The Ukrainian State (), sometimes also called the Second Hetmanate (), was an anti-Bolshevik government that existed on most of the modern territory of Ukraine (except for Western Ukraine) from 29 April to 14 December 1918.

It was installed by German military authorities after the socialist-leaning Central Council of the Ukrainian People's Republic was dispersed on 28 April 1918. Ukraine turned into a provisional dictatorship of Hetman of Ukraine Pavlo Skoropadskyi, who outlawed all socialist-oriented political parties, creating an anti-Bolshevik front with the Russian State. It collapsed in December 1918, when Skoropadskyi was deposed and the Ukrainian People's Republic returned to power in the form of the Directorate.

Geography 
The country lay in Eastern Europe along the middle and lower sections of the Dnieper on the coast of the Black Sea and the Sea of Azov. The Ukrainian State covered most of the territory of modern-day Ukraine—minus West Ukraine, Budjak and Crimea. Its territory however extended into today's Russia, Belarus, Moldova and Poland.

To its northeast Ukraine established a preliminary demarcation line with the Russian SFSR, on the east it had a border with the Don Republic, to its south were the Black and Azov Seas, while the Crimean peninsula—the Crimean Regional Government—came under the control of Sulkevych.

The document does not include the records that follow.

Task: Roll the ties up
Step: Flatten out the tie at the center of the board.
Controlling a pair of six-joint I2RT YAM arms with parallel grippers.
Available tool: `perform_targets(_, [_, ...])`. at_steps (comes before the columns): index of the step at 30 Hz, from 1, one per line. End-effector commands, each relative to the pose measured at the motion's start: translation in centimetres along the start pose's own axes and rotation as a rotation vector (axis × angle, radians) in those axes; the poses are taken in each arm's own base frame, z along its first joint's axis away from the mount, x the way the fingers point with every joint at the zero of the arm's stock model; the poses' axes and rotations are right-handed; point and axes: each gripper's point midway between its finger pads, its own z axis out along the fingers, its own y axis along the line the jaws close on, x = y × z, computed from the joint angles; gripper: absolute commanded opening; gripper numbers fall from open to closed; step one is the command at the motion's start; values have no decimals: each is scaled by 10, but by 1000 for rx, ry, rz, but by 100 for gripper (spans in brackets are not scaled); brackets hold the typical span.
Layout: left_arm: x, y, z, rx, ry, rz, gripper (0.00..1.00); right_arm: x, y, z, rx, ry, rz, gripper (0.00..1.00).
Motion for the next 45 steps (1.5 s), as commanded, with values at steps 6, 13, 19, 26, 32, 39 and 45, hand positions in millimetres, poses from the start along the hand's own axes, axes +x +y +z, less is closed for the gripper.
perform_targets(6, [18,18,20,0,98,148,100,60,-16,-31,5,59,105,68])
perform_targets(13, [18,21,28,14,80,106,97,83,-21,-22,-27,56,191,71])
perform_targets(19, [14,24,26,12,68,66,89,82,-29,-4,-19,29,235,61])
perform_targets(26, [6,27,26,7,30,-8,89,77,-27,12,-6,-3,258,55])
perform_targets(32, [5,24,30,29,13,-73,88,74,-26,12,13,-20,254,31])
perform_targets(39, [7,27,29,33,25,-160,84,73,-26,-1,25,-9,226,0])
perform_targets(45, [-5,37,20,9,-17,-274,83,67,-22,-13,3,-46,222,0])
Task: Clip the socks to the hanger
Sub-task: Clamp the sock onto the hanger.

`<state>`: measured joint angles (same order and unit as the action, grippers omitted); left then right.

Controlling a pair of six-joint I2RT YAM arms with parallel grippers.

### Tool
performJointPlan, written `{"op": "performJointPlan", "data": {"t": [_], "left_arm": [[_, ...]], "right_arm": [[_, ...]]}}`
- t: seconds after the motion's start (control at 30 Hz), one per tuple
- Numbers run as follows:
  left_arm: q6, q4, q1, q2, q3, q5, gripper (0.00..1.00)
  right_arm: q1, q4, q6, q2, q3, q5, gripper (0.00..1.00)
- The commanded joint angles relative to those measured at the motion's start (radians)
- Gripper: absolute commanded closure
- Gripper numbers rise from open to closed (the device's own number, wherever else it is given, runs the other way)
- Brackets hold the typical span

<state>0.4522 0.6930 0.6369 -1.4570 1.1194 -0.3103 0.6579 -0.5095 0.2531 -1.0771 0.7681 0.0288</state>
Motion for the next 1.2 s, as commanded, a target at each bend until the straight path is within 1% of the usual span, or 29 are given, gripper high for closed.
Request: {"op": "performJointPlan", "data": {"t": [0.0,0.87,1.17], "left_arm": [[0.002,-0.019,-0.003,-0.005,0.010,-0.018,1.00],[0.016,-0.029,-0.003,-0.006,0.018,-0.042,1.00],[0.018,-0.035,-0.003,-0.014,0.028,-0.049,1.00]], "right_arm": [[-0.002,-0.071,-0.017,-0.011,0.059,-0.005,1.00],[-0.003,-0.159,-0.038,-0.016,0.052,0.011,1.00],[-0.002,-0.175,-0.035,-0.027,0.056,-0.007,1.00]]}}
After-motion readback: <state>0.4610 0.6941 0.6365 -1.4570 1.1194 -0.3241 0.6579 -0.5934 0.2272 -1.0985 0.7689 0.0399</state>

To the southwest along the Dniester lay a border with the Kingdom of Romania, to the west Ukraine bordered the German Empire and Austria-Hungary. To the north were the German-occupied territories of Ober Ost and the Belarusian People's Republic.

History 

As a result of the Bolshevik aggression, the government of the Ukrainian People's Republic that initially pursued anti-military policy sought military support after the capital Kyiv was sacked on 9 February 1918, by Mikhail Muravyov. On 9 February, Ukraine signed the Treaty of Brest-Litovsk with the coalition of the Central Powers and by March all Bolshevik forces of the Russian SFSR were removed from the territory of Ukraine. The German Army Group Kyiv was created in order to protect Ukraine from further Bolshevik aggression and headed by the German field marshal Hermann von Eichhorn.

On 25 April, the administration of Army Group Kyiv suspected the government of Vsevolod Holubovych of kidnapping of Abram Dobry (1867–1936), the chairman of the Foreign Trade Bank in Kyiv. Through that bank the German occupational forces were officially conducting all financial operations with the Reichsbank in Berlin. The next day, Eichhorn issued a decree according to which all criminal cases on the territory of Ukraine could selectively fall under the jurisdiction of the German field military court instead of the Ukrainian court system. At the next session of the Central Council on 29 April, Holubovych stated:

On the same day (29 April), a party congress of bread producers consisting of some 6,000 delegates from all eight governorates of Ukraine was taking place in the building of the Kyiv Circus. After receiving information about the situation at the Congress from his couriers, Pavlo Skoropadskyi later arrived in his car to the event where he was elected the Hetman of Ukraine. After that all participants moved to St. Sophia's Square, where Skoropadskyi was blessed by Nykodym, the Vicar of Kyiv and Galicia (Metropolitan Vladimir was executed by Bolsheviks). That night the Hetman supporters took over government building of military and internal affairs as well as the State Bank. The following day, the elite and most loyal formation of the Central Council, the Sich Riflemen, was disarmed.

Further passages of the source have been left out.